Education Blog
Parenting

This Picky Eater Test Separates Problem Eaters from Typical Kids

September 21, 2021

Most parents struggle to get their children to eat well at meals. It can be difficult to determine if your child is experiencing more severe struggles than others. How can you tell if your child needs medical intervention or if you are able to rely on the support of other parents? Parents might find clarity in the picky-eater test.

What is a picky eater test?

Dr. Leah Alexander, a pediatrician, says that picky eating behavior is normal for children between the ages of 15 and almost four years. If they are picky eaters and not problem feeders, then you will be experiencing a common struggle. She explains that some of this is normal for toddlers. They aren’t as hungry and don’t require as many calories to properly grow and gain weight.

Dr. Alexander warns children that pickingy eating can lead to obesity as early as four years of age. She says, “Between what foods are eaten and how often they are eaten, I see many obesity cases and dental problems.” “Most older children who are picky about food eat carb-heavy diets. They are more likely to snack on low-fiber and protein foods, which makes it difficult for them to sit down to eat.

Healthcare providers will look at seven factors to help determine if a child has a problem eating pattern or is picky.

  • Number of foods that are consumed regularly when presented. A picky eater may eat more than 30 foods a day, while a problem eater might eat less than 20.
  • How a child’s food preferences are changing. A problem eater will not eat food that has been taken out of their diet for at least two weeks.
  • Ability to eat food from different textures and nutritional groups. People who are problem feeders may reject whole categories of food because they don’t like the texture or nutrition group. Picky eaters will only eat one food from each of the nutrition and texture groups.
  • Tolerance for new food: While some people can tolerate new foods, others will become irritable.
  • Ability to eat the same foods as the rest. A problem eater will almost always choose a different food set than their family. They may eat at a different time or place than the rest of their family.
  • How long it has been since the parents reported that their child was picky. Parents should report that their child is picky at all times to multiple well-child visits.
  • Ability to learn to consume new foods. To learn to eat new food, problem feeders must complete more than 25 Steps to Eating Hierarchy steps.

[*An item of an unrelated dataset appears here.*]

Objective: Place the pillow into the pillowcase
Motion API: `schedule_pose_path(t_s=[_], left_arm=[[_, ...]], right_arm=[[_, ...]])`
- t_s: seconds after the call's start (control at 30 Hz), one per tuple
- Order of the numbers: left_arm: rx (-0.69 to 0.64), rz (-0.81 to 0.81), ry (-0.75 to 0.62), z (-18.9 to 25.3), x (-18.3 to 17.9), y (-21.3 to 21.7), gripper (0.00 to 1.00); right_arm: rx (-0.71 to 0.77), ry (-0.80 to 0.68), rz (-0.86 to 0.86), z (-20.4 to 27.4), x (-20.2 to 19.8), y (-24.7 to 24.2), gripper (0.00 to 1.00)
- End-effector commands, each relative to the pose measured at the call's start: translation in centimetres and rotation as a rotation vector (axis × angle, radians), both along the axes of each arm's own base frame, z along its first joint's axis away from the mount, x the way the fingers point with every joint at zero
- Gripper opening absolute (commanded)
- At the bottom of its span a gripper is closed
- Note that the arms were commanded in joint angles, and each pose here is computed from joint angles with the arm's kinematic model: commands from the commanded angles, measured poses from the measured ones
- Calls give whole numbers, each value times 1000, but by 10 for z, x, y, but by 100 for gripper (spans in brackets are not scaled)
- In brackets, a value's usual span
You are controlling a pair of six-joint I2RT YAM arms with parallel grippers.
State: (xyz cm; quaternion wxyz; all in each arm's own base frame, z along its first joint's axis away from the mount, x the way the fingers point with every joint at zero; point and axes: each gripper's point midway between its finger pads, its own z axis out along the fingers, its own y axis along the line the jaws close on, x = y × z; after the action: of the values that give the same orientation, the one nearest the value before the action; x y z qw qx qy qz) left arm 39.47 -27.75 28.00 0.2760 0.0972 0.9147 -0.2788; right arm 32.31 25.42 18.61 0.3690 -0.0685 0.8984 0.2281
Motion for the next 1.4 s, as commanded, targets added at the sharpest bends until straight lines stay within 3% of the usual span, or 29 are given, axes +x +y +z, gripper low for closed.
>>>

Dr. Alexander says that children with autism, speech delays or other sensory problems often have difficulty feeding. She says that oral sensitivity issues such as difficulty brushing teeth or difficulties with certain textures are usually detected in the toddler years. It can then carry over to grade school with picky eating.

What can I do if my kid is a picky eater?

Parents should first evaluate their eating habits and attitudes towards food; and then determine if the child requires a Picky Eater Test. Dr. Alexander says that children are more likely to eat healthy food; and if their parents have a wide variety of foods. These kids are more likely to try different foods even if they’re in a picky eating phase; or have refused to eat certain foods for a while. Their diet is more varied and balanced than those of other children.

It’s not an easy task to increase a child’s dietary repertoire. It is very rare for a child not to go through a phase of pickiness. It is possible to have success with your child if you are patient and persistent. Dr. Alexander advises that parents should not make it a battle with toddlers who are prone to tantrums or testing boundaries. “They will push back and become more assertive, which can lead to a vicious cycle of unpleasing meals.”

Alexander recommends waiting for a few weeks before introducing food that your child may have rejected previously. This is because one of the Picky Eaters vs. Problem Feeder tests determines whether a child will be more open to trying new foods after a break. A picky eater might feel different about the food after seeing it again. Or they may be more open to trying it. Don’t lose heart if your first attempt fails.